A couple of potentially attention-saving disclaimers:
If none of these apply to you, read on!
The first step is to have a look at the kind of page we want to scrape and decide what to try and fetch from it.
We are interested in the stripy tables of element scores, the blue skater names, the big event title and the nicely formatted url.
Now we’re ready to start writing a python script to fetch the data.
The most important import this script uses is the html parsing library BeautifulSoup - I’d highly recommend reading the documentation at that link if you’re interested in scraping. We’ll also use pandas to make the data tabular, requests for talking to the internet and some built in python libararies for string manipulation (re) and temporarily pausing (time).

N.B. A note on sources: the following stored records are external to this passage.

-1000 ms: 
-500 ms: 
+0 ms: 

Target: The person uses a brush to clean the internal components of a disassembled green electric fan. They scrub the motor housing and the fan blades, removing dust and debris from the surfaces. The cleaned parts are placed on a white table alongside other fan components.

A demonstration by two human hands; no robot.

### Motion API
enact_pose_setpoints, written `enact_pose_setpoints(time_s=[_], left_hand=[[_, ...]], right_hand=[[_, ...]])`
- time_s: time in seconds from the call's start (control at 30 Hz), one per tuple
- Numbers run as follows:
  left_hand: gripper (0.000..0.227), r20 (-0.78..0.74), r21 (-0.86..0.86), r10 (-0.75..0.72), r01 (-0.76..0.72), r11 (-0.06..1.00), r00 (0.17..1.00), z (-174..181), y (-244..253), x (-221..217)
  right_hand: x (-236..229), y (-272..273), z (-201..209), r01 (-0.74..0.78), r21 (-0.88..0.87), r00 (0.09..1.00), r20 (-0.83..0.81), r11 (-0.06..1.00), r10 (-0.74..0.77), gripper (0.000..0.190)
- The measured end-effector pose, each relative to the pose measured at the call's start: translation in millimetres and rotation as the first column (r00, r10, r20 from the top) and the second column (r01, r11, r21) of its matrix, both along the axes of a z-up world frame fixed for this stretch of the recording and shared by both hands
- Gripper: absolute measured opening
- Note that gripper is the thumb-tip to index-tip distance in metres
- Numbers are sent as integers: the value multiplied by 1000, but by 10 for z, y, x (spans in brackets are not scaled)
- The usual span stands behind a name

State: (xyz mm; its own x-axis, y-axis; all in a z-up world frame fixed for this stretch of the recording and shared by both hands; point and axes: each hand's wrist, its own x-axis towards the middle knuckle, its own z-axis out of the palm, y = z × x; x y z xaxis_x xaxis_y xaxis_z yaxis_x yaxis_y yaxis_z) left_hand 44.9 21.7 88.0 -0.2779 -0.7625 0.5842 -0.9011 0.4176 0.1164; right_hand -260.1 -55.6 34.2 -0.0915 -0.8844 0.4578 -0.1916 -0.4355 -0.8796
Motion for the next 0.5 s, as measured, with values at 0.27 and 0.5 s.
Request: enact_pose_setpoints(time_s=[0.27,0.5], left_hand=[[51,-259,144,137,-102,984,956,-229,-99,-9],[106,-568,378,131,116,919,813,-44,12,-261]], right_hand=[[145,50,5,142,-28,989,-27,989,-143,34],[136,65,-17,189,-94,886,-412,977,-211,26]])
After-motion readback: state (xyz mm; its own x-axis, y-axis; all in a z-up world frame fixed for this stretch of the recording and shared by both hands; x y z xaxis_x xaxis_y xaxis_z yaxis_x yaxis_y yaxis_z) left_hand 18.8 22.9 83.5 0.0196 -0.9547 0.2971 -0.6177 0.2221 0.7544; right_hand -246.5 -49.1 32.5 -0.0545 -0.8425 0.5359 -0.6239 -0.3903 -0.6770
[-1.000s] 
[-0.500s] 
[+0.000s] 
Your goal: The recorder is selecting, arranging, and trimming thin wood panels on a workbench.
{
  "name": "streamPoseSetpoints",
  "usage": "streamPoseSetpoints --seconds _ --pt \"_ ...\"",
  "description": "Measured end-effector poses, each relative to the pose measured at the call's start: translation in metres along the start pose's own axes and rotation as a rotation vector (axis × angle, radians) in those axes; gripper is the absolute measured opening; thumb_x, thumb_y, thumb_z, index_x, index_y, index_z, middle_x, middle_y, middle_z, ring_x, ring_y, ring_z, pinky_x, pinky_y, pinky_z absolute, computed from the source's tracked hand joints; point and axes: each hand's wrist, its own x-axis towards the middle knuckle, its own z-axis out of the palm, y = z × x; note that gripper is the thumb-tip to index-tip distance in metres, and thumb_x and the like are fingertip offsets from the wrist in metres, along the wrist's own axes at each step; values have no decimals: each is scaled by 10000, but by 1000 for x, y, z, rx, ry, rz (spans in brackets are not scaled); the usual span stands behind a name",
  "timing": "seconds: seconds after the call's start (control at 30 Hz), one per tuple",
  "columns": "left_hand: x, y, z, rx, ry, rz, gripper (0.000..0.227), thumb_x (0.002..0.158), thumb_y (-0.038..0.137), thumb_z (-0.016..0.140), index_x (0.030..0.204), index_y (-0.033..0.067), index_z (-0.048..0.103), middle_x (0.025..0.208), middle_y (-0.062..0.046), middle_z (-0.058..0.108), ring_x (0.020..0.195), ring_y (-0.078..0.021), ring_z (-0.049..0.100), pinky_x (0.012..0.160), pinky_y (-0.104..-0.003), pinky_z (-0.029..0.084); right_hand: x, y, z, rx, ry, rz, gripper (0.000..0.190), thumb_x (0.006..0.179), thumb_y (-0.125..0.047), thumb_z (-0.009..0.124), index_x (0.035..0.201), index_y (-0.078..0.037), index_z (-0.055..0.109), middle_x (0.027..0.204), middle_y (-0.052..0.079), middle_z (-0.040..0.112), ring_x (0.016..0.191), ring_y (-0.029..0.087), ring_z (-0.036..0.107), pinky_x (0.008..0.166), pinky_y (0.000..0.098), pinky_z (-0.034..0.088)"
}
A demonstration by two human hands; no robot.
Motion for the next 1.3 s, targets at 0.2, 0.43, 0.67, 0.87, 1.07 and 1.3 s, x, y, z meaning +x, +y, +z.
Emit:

from bs4 import BeautifulSoup
import re
import requests
import pandas as pd
import time
The skatingscores urls we need have the format
https://skatingscores.com/<SEASON>/<EVENT_NAME>/<GENDER>/<PROGRAM>
, so the
urls we need to query can be specified with only the following hardcoded
information:
BASE_URL = "https://skatingscores.com"
EVENTS = [
"1920/gpcan",
"1920/gpchn",
"1920/gpjpn",
"1920/gpfra",
"1920/gpusa",
"1920/gpf",
"1920/gpf",
"1920/4cc",
"2021/natjpn",
"2021/natusa"
]
GENDERS = ["men", "ladies"]
PROGRAMS = ["short", "long"]
These can be turned into a list of urls with a simple function:
def get_urls(base_url, events, genders, programs):
return [
f"{base_url}/{event}/{gender}/{program}"
for event in events
for gender in genders
for program in programs
]
The next step is to fetch an html string for each url from the internet and turn them into BeautifulSoup objects. The following functions take care of this:
def fetch_html(url):
time.sleep(0.2) # to avoid overloading the skatingscores server
try:
r = requests.get(url)
r.raise_for_status()
return r.content
except requests.exceptions.HTTPError as err:
raise SystemExit(err)
def fetch_soups(urls):
return [BeautifulSoup(fetch_html(url), 'html.parser') for url in urls]
Note that the fetch_html
function includes a brief pause to avoid overloading
the target server, and that these functions use the verb “fetch” to indicate
that they interact with the outside world.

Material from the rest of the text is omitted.